Direct visualization, sizing and concentration measurements of drug delivery nanoparticles
In this application note, we discuss how Nanoparticle Tracking Analysis (NTA) is used to measure the size and concentration of nanoparticles used for drug delivery, such as liposomes, in order to determine efficacy and rate of uptake, degradation and clearance from the body.

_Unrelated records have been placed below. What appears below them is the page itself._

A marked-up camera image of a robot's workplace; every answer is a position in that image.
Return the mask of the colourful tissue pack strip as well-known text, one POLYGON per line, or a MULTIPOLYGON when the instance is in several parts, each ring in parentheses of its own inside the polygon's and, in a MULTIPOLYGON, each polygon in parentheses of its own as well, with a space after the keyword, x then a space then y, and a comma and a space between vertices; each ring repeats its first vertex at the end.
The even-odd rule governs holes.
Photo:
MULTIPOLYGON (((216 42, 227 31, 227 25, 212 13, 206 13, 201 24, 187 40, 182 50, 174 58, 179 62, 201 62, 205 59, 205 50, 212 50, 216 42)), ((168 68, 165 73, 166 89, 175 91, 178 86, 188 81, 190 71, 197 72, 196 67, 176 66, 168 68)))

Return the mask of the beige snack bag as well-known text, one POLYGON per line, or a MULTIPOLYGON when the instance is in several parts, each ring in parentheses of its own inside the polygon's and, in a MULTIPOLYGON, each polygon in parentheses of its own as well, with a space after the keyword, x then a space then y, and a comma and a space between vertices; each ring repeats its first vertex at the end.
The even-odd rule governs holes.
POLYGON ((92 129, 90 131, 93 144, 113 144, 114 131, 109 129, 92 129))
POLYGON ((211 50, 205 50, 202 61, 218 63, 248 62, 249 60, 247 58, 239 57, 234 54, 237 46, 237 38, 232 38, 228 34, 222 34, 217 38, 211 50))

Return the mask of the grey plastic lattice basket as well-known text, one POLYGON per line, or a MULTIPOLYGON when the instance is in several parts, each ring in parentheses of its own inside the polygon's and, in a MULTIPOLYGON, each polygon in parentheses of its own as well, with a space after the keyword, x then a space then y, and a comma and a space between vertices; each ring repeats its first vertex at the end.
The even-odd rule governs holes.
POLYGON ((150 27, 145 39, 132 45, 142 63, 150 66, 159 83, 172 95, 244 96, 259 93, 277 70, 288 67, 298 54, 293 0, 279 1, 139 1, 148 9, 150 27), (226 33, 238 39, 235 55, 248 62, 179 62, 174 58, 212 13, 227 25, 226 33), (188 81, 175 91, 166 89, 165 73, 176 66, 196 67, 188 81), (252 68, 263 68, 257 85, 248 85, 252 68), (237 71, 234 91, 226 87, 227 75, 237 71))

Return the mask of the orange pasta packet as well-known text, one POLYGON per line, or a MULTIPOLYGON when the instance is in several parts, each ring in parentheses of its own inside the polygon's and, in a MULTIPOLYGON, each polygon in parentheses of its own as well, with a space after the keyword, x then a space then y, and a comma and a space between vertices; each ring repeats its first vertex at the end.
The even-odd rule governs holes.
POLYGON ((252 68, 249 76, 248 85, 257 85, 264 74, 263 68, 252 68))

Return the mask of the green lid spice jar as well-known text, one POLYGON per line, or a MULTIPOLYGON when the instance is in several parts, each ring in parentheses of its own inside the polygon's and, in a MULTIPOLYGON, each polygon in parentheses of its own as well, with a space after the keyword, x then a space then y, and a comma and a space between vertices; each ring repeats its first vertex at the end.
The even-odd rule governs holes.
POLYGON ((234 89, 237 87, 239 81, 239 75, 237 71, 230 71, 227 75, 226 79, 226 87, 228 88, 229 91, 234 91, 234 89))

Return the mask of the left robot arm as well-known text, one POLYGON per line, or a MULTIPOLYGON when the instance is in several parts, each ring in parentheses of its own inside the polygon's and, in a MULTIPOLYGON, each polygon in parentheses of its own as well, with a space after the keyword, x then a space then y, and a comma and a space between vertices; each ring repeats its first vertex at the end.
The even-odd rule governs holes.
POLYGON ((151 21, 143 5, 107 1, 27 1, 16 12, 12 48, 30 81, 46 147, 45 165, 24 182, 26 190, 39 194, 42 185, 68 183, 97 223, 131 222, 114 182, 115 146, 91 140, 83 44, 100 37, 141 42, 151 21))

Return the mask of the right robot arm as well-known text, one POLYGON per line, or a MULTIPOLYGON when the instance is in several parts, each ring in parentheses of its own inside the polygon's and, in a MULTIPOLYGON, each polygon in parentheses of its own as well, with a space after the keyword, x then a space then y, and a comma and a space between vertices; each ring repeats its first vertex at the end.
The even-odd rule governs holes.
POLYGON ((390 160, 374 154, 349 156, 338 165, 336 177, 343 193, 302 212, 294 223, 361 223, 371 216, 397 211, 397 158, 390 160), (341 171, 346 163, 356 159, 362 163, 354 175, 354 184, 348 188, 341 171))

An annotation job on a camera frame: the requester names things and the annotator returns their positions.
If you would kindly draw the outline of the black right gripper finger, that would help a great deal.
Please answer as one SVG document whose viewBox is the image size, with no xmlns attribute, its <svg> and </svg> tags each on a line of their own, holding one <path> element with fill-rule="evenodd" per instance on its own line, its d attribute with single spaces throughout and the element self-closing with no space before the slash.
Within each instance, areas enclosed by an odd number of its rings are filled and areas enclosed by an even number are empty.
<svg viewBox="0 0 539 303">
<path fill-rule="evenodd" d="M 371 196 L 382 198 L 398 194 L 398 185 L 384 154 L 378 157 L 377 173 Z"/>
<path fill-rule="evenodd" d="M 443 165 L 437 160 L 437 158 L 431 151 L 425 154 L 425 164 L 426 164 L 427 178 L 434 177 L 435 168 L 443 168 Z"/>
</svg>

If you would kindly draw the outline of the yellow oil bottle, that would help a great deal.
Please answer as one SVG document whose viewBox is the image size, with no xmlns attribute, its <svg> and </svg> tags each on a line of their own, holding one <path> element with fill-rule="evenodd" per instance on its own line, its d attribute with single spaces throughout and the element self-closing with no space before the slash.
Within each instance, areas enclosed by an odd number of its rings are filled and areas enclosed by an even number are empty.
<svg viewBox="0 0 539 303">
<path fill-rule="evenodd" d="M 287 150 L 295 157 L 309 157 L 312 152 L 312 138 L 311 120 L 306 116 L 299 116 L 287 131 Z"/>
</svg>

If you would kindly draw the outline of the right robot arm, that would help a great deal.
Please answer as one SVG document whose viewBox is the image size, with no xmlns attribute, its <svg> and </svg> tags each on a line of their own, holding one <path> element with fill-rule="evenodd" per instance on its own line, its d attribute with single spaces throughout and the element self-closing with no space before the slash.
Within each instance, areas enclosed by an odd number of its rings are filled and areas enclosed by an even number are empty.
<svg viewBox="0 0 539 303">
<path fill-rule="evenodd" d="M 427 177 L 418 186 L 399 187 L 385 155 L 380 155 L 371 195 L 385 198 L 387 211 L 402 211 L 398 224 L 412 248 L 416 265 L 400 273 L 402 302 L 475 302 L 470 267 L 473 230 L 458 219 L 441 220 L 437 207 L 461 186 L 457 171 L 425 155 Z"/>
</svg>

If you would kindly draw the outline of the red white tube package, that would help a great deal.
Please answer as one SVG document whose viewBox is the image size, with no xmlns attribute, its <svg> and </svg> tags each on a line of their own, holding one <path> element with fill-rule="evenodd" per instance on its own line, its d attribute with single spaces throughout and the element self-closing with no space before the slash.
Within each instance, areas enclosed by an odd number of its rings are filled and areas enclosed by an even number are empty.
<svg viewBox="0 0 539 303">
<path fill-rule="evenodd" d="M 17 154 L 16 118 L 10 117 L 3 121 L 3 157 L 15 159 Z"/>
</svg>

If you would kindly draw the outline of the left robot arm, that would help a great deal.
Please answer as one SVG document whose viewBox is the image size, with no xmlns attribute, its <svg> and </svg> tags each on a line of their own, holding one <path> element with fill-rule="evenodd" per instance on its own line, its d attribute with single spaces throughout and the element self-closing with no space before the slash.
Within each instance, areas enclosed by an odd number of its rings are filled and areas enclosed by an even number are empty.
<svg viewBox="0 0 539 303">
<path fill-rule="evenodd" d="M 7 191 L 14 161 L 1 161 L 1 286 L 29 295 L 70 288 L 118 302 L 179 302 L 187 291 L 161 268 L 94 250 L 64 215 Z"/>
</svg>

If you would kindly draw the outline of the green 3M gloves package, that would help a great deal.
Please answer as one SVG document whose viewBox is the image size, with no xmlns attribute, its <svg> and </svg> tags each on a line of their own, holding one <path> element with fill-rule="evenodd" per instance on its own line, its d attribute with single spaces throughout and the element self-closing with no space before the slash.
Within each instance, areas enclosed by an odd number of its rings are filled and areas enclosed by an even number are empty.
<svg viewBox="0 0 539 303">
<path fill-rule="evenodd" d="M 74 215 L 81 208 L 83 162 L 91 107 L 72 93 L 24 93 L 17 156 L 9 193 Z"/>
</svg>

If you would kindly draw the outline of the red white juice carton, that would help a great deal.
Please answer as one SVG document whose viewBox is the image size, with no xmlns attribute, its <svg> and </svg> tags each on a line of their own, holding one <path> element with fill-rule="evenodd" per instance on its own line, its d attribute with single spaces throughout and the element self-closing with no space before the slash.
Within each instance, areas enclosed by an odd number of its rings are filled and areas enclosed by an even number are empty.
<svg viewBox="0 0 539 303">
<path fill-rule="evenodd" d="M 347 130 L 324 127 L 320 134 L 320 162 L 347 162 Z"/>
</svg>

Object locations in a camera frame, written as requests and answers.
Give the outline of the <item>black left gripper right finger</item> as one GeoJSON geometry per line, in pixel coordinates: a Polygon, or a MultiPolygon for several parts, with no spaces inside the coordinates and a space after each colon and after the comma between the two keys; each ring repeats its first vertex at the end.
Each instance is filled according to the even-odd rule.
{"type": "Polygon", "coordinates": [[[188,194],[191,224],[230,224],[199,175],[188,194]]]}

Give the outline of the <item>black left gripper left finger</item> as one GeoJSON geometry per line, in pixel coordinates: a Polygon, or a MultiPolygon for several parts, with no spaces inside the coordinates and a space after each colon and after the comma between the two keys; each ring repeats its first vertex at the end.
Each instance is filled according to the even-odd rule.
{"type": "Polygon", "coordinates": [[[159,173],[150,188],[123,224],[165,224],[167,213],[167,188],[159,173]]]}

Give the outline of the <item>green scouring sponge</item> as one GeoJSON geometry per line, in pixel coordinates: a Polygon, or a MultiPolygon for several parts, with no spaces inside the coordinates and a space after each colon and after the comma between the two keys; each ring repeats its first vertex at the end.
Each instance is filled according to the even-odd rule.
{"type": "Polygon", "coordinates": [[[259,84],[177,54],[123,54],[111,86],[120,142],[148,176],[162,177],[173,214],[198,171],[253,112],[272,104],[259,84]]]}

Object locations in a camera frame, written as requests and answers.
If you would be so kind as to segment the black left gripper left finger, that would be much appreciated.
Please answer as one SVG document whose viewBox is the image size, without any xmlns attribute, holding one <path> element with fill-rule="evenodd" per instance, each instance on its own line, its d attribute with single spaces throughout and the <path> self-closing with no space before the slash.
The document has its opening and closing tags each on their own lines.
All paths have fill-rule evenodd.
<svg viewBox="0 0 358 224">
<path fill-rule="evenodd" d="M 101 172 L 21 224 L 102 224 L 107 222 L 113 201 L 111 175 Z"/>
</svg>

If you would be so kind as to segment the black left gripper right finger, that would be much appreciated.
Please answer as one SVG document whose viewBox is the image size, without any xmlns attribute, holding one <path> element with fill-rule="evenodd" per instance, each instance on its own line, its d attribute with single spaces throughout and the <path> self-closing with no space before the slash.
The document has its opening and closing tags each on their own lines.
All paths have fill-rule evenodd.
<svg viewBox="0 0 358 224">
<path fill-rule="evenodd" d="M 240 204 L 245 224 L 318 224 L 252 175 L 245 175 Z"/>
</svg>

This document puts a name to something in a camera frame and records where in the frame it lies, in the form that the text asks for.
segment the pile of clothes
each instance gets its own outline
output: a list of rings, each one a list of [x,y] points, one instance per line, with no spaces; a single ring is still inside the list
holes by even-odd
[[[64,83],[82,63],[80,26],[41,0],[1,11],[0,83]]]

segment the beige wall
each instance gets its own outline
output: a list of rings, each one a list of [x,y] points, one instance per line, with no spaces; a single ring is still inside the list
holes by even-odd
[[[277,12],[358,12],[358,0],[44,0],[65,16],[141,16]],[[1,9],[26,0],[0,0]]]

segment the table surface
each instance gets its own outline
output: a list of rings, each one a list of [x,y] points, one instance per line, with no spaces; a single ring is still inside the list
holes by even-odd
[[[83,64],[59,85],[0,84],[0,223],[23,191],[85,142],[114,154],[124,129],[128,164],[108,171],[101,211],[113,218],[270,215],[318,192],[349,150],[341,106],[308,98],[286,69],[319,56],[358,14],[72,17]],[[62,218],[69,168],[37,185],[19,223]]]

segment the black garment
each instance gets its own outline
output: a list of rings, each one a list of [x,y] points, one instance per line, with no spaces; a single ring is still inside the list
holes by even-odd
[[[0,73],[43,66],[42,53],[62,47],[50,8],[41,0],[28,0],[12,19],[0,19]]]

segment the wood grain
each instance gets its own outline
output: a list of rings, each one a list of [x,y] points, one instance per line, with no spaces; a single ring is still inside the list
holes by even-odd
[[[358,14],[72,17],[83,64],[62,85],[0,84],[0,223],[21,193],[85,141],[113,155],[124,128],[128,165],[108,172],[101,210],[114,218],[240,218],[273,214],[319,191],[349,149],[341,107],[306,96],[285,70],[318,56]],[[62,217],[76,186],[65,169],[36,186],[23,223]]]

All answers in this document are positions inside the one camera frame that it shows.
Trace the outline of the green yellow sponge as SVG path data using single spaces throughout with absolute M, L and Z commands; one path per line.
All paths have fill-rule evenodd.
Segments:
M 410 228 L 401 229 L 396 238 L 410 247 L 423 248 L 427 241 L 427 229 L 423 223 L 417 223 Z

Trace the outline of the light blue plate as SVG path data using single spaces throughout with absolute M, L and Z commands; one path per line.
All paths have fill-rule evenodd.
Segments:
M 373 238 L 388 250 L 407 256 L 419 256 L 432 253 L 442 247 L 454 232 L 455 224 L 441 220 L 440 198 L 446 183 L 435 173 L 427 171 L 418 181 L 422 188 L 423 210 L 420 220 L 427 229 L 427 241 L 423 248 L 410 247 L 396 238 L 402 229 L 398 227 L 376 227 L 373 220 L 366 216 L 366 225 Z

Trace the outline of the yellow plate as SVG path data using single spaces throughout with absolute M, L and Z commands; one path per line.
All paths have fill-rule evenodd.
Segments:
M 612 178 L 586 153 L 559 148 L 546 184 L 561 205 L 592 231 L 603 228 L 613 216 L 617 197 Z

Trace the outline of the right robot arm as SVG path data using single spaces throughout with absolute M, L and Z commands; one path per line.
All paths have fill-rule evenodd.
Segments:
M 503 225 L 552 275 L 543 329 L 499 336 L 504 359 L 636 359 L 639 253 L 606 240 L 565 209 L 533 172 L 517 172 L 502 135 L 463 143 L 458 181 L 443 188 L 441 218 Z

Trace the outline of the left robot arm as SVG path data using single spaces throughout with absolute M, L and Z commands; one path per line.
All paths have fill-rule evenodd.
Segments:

Direct visualization, sizing and concentration measurements of drug delivery nanoparticles
In this application note, we discuss how Nanoparticle Tracking Analysis (NTA) is used to measure the size and concentration of nanoparticles used for drug delivery, such as liposomes, in order to determine efficacy and rate of uptake, degradation and clearance from the body.
Introduction
The use of nanoparticles in drug delivery continues to grow rapidly. Nanoparticles offer excellent pharmacokinetic properties, controlled and sustained release, and targeting of specific cells, tissues or organs. Interest in nanoparticle drug delivery is also driven by the diminishing rate of discovery of new biologically active compounds that can be exploited therapeutically to treat disease. With fewer new drugs entering the market every year, interest in the use of nanoparticles’ versatile and multifunctional structures for the delivery of drugs is swiftly increasing. All these features can improve the efficacy of existing drugs (Malam et al., 2011).
Nanoparticles used in drug delivery have been defined as colloidal systems of submicron size that can be constructed from a large variety of materials in a large variety of compositions. Commonly defined nanoparticle vectors include: liposomes, micelles, dendrimers, solid lipid nanoparticles, metallic nanoparticles, semiconductor nanoparticles and polymeric nanoparticles. In their many guises, nanoparticles have been extensively employed to deliver drugs, genes, vaccines and diagnostics into specific cells/tissues. (Ram et al., 2011).
When considering a nanomaterial drug delivery system, size of the nanoparticle is a key parameter as it directly influences the processes of delivery, uptake, degradation and clearance from the body. For example, nanoparticles in the range of 30 nm to a few hundred nm in diameter can passively accumulate at the site of tumours due to leaky vasculature, phagocytosis favours particles >500 nm, whilst biliary and renal clearance occurs with particles <30 nm and <8 nm respectively. In addition, the liver has a lower uptake of smaller particles (25 nm and 50 nm) compared to larger particles (200 nm and 300 nm). Accurate measurement of the particles being administered is therefore imperative to many systems and processes.
Analysis of drug delivery systems by NTA
Liposomes
Liposomes (Figure 1) have been the subject of significant research and development efforts for many years and are currently the most common targeted drug delivery system. Liposomes have been approved as a delivery system for amphotericin B for fungal or protozoal infections, doxorubicin for breast cancer treatment, and for vaccines for hepatitis A and influenza. The use and potential of liposomes in drug delivery continues to grow in importance. The reasons are clear:
- Therapeutics delivered via liposomes may be protected from the actions of metabolizing enzymes
- Lipophilic substances may be made soluble by the use of liposomes
- Therapeutics can be targeted to specific areas by attaching specific ligands to the liposome
- Liposomes are readily absorbed by cells
- The rate of release may be controlled by the selection of liposome
- Using liposomes as a delivery vehicle allows potentially lower or less frequent doses to be used, potentially reducing toxicity and side-effects
- Liposomes can carry biological substances such as proteins and DNA
The size of the liposomes used is increasingly being recognized as an important factor in treatment efficacy. A drug delivery liposome’s size may affect its circulation and residence time in the blood, the efficacy of the targeting, its rate of cell absorption (or endocytosis) and, ultimately, the successful release of its payload. Such size considerations are hugely important to all nanoscale drug delivery systems.